== Segment start ==
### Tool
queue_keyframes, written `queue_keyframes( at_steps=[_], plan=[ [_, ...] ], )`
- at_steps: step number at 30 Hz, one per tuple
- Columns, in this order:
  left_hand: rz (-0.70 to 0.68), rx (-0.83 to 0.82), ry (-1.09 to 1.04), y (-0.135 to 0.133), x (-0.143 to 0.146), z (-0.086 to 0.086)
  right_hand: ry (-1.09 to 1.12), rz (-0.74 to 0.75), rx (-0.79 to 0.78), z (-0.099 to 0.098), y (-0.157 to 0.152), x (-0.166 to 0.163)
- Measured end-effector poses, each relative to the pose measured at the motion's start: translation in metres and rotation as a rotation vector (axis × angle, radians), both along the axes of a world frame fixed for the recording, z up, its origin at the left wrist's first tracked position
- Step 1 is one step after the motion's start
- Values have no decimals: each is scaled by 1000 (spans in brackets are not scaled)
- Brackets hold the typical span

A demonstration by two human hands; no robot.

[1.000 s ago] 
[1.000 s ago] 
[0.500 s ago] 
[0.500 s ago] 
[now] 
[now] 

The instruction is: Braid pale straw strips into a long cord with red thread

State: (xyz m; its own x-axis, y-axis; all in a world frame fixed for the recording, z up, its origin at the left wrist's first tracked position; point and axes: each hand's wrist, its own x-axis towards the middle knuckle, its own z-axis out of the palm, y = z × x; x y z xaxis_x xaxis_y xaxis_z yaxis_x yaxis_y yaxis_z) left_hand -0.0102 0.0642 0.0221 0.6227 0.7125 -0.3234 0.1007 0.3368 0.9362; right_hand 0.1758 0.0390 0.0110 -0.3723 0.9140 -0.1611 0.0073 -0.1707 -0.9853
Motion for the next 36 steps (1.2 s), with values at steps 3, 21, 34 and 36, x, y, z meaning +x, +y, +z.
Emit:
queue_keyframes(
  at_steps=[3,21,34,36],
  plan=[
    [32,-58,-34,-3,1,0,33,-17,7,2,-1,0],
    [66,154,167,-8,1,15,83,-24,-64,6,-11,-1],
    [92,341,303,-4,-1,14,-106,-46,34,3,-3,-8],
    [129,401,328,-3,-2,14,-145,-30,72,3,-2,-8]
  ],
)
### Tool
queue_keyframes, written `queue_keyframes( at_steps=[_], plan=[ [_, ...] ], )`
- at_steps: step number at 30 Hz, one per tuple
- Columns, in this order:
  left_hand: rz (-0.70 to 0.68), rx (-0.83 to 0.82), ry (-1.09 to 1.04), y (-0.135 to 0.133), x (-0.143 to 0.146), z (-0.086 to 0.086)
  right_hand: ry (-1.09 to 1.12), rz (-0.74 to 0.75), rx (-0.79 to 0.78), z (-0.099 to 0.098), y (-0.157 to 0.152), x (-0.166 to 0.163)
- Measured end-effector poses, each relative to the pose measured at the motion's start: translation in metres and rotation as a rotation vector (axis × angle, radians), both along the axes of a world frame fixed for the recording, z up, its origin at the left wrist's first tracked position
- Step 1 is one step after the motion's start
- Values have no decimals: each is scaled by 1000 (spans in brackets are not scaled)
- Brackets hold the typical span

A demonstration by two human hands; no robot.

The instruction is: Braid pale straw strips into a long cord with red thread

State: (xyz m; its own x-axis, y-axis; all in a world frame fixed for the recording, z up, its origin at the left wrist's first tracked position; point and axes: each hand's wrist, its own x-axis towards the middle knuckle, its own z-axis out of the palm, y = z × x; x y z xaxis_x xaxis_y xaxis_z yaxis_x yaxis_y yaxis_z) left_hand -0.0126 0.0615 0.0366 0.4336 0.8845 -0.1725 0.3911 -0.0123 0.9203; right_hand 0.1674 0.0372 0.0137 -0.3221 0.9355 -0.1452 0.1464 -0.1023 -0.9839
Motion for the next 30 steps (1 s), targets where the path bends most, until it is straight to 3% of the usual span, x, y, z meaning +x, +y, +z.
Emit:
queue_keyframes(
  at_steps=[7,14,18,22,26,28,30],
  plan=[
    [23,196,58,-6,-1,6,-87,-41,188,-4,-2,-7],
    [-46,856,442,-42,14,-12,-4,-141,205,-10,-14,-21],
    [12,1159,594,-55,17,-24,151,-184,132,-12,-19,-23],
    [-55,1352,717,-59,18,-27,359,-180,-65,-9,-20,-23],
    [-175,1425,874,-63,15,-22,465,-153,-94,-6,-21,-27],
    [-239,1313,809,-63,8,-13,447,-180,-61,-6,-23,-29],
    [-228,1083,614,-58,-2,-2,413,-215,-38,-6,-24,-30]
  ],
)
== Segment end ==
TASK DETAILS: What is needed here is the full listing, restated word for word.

EXERCISE SOLUTION:
### Tool
queue_keyframes, written `queue_keyframes( at_steps=[_], plan=[ [_, ...] ], )`
- at_steps: step number at 30 Hz, one per tuple
- Columns, in this order:
  left_hand: rz (-0.70 to 0.68), rx (-0.83 to 0.82), ry (-1.09 to 1.04), y (-0.135 to 0.133), x (-0.143 to 0.146), z (-0.086 to 0.086)
  right_hand: ry (-1.09 to 1.12), rz (-0.74 to 0.75), rx (-0.79 to 0.78), z (-0.099 to 0.098), y (-0.157 to 0.152), x (-0.166 to 0.163)
- Measured end-effector poses, each relative to the pose measured at the motion's start: translation in metres and rotation as a rotation vector (axis × angle, radians), both along the axes of a world frame fixed for the recording, z up, its origin at the left wrist's first tracked position
- Step 1 is one step after the motion's start
- Values have no decimals: each is scaled by 1000 (spans in brackets are not scaled)
- Brackets hold the typical span

A demonstration by two human hands; no robot.

[1.000 s ago] 
[1.000 s ago] 
[0.500 s ago] 
[0.500 s ago] 
[now] 
[now] 

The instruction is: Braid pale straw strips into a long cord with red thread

State: (xyz m; its own x-axis, y-axis; all in a world frame fixed for the recording, z up, its origin at the left wrist's first tracked position; point and axes: each hand's wrist, its own x-axis towards the middle knuckle, its own z-axis out of the palm, y = z × x; x y z xaxis_x xaxis_y xaxis_z yaxis_x yaxis_y yaxis_z) left_hand -0.0102 0.0642 0.0221 0.6227 0.7125 -0.3234 0.1007 0.3368 0.9362; right_hand 0.1758 0.0390 0.0110 -0.3723 0.9140 -0.1611 0.0073 -0.1707 -0.9853
Motion for the next 36 steps (1.2 s), with values at steps 3, 21, 34 and 36, x, y, z meaning +x, +y, +z.
Emit:
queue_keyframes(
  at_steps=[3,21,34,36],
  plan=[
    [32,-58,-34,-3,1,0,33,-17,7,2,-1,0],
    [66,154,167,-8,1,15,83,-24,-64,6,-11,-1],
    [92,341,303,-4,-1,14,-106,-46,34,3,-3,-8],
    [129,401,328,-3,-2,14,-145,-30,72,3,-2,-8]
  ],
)
### Tool
queue_keyframes, written `queue_keyframes( at_steps=[_], plan=[ [_, ...] ], )`
- at_steps: step number at 30 Hz, one per tuple
- Columns, in this order:
  left_hand: rz (-0.70 to 0.68), rx (-0.83 to 0.82), ry (-1.09 to 1.04), y (-0.135 to 0.133), x (-0.143 to 0.146), z (-0.086 to 0.086)
  right_hand: ry (-1.09 to 1.12), rz (-0.74 to 0.75), rx (-0.79 to 0.78), z (-0.099 to 0.098), y (-0.157 to 0.152), x (-0.166 to 0.163)
- Measured end-effector poses, each relative to the pose measured at the motion's start: translation in metres and rotation as a rotation vector (axis × angle, radians), both along the axes of a world frame fixed for the recording, z up, its origin at the left wrist's first tracked position
- Step 1 is one step after the motion's start
- Values have no decimals: each is scaled by 1000 (spans in brackets are not scaled)
- Brackets hold the typical span

A demonstration by two human hands; no robot.

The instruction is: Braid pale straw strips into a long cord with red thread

State: (xyz m; its own x-axis, y-axis; all in a world frame fixed for the recording, z up, its origin at the left wrist's first tracked position; point and axes: each hand's wrist, its own x-axis towards the middle knuckle, its own z-axis out of the palm, y = z × x; x y z xaxis_x xaxis_y xaxis_z yaxis_x yaxis_y yaxis_z) left_hand -0.0126 0.0615 0.0366 0.4336 0.8845 -0.1725 0.3911 -0.0123 0.9203; right_hand 0.1674 0.0372 0.0137 -0.3221 0.9355 -0.1452 0.1464 -0.1023 -0.9839
Motion for the next 30 steps (1 s), targets where the path bends most, until it is straight to 3% of the usual span, x, y, z meaning +x, +y, +z.
Emit:
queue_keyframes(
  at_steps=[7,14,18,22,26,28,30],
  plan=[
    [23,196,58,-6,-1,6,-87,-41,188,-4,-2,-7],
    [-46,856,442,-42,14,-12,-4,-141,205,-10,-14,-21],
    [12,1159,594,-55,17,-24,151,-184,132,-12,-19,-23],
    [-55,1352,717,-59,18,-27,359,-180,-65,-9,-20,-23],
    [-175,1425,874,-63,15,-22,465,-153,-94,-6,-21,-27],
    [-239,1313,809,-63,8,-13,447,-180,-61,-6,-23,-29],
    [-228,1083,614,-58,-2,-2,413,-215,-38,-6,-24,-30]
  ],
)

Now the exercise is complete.